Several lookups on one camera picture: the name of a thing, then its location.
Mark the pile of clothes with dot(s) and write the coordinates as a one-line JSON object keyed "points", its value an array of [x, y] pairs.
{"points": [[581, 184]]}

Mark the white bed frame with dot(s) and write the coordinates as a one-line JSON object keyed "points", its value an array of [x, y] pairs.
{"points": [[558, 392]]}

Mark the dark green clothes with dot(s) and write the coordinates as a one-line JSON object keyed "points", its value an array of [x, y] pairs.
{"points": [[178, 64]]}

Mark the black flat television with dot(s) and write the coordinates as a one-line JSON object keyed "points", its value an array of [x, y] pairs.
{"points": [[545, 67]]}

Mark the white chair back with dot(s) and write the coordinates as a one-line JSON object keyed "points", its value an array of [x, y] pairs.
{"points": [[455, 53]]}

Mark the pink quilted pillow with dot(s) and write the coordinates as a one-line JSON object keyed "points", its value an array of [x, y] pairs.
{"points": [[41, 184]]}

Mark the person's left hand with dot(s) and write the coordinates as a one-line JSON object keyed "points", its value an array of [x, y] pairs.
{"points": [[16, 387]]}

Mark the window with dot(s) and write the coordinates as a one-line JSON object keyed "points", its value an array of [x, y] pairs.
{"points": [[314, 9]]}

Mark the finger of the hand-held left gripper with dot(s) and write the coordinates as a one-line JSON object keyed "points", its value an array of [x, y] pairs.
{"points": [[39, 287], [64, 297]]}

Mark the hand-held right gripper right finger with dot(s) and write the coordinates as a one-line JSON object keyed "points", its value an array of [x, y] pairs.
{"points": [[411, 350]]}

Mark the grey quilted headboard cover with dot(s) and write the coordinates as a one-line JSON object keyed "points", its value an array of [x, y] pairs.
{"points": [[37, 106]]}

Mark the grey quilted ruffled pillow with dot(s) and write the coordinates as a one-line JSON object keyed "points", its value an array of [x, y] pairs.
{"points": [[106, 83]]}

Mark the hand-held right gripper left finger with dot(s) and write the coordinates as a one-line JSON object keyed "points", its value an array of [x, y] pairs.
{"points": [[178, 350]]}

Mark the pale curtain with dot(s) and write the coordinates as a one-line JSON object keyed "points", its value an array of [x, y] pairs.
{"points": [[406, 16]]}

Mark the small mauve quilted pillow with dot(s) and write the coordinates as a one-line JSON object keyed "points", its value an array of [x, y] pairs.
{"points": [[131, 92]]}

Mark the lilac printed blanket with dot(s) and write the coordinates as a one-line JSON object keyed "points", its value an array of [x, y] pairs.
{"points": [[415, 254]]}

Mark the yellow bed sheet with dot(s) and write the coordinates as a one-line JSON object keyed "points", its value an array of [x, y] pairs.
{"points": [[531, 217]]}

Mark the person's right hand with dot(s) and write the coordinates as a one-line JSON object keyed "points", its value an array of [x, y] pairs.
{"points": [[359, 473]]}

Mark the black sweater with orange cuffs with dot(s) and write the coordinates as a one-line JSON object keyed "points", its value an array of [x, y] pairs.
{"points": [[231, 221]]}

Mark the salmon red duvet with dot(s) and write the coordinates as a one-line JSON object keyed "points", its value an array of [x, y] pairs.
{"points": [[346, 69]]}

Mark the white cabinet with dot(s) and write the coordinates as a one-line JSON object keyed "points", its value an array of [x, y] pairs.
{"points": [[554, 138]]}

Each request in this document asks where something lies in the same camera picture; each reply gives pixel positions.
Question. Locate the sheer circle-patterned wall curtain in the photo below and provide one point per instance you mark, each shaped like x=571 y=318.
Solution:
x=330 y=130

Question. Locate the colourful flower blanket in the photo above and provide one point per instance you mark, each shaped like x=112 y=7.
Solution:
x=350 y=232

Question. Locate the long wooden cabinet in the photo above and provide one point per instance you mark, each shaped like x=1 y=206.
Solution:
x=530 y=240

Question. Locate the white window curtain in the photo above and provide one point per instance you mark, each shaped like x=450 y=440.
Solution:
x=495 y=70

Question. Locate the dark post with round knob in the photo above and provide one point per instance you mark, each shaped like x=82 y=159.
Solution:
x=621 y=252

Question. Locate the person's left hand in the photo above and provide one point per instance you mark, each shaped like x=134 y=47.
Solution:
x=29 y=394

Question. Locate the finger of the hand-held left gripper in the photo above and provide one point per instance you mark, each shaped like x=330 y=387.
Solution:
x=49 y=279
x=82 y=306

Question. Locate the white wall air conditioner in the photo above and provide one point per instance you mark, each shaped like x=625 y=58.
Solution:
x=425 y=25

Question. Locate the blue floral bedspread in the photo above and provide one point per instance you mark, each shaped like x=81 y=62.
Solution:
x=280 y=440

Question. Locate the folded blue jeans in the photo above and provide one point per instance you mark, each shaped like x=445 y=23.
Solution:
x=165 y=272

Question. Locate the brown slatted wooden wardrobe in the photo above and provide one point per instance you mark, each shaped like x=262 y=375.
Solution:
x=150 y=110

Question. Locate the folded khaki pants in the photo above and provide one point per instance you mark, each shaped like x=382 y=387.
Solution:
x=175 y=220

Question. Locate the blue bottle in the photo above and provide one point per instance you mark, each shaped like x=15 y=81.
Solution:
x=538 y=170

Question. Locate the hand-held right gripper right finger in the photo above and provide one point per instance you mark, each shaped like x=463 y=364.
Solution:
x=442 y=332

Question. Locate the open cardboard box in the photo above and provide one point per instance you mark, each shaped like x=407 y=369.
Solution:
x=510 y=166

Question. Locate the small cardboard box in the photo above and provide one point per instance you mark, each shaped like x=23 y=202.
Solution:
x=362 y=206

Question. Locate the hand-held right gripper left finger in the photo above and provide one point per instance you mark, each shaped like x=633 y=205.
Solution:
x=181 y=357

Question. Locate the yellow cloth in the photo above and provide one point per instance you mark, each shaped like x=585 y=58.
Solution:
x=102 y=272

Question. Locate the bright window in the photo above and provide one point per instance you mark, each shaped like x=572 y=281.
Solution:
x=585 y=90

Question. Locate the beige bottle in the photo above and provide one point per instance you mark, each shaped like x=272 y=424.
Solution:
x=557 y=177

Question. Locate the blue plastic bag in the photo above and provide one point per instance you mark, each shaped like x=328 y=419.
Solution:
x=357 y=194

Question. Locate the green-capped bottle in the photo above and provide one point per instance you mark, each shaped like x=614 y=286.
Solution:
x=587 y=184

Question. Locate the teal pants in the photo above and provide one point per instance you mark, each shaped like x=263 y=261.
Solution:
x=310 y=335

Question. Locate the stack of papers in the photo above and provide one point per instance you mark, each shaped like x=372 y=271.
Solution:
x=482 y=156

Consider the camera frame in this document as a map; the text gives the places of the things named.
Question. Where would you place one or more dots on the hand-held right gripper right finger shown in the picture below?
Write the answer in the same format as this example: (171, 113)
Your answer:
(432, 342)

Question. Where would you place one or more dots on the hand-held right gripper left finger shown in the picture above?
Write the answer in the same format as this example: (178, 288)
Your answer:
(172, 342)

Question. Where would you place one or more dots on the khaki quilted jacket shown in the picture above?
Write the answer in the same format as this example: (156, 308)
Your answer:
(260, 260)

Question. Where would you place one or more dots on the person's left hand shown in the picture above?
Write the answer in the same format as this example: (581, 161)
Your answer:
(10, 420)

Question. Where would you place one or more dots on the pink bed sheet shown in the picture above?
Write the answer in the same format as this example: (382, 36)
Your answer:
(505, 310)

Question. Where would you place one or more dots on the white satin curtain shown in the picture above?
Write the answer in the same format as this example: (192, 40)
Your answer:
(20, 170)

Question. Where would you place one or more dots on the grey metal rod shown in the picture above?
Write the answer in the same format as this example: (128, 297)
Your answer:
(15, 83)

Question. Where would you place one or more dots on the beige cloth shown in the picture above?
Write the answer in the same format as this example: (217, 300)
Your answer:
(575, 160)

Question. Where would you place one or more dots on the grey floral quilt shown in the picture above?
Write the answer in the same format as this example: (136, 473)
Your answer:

----------

▸ Exercise brief: A single figure is the whole answer: the number of lines in the material above where the string "khaki" occurs.

▸ Answer for this exercise: 2